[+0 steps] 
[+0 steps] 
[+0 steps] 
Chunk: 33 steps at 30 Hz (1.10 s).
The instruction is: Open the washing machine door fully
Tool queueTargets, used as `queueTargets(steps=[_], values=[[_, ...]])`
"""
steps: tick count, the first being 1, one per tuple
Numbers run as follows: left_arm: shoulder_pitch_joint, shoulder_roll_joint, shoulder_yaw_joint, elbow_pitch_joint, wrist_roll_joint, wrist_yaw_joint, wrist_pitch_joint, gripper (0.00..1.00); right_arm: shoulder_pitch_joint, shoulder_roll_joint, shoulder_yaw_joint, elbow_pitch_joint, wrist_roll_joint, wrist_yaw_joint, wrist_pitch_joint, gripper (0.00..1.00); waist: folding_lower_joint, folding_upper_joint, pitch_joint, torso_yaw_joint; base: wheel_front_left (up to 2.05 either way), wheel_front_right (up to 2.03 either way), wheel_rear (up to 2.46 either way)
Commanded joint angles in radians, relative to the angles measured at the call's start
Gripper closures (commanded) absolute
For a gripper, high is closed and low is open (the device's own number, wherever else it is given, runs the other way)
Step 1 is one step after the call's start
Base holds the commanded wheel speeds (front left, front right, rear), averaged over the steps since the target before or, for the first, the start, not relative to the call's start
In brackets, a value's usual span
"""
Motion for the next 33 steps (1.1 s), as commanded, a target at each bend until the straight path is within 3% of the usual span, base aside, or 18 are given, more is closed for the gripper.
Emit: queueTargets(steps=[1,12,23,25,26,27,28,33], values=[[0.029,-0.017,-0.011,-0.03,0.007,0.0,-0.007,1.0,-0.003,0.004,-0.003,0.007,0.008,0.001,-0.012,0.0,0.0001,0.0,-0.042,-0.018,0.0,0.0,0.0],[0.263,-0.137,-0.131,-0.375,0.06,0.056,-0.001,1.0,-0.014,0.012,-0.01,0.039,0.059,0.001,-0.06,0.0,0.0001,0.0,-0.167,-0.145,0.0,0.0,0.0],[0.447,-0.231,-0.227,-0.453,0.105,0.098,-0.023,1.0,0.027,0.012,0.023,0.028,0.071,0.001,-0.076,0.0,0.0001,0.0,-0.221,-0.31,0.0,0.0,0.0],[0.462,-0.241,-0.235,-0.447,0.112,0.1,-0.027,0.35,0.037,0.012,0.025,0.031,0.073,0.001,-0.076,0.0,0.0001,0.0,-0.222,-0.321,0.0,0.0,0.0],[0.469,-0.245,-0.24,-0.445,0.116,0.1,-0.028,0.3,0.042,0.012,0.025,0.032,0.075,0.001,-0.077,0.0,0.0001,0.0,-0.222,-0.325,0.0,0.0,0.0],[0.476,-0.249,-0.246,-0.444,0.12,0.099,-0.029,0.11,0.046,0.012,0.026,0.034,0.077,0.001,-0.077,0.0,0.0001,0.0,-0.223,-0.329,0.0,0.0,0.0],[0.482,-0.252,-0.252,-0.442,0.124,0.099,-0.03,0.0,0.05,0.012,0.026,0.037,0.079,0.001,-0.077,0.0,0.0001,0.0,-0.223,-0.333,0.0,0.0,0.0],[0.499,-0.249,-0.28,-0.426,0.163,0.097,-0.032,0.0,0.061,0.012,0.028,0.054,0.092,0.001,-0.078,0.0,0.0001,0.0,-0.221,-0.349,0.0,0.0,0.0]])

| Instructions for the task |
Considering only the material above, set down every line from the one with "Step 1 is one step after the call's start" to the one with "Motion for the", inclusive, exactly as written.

| Reply to the exercise |
Step 1 is one step after the call's start
Base holds the commanded wheel speeds (front left, front right, rear), averaged over the steps since the target before or, for the first, the start, not relative to the call's start
In brackets, a value's usual span
"""
Motion for the next 33 steps (1.1 s), as commanded, a target at each bend until the straight path is within 3% of the usual span, base aside, or 18 are given, more is closed for the gripper.

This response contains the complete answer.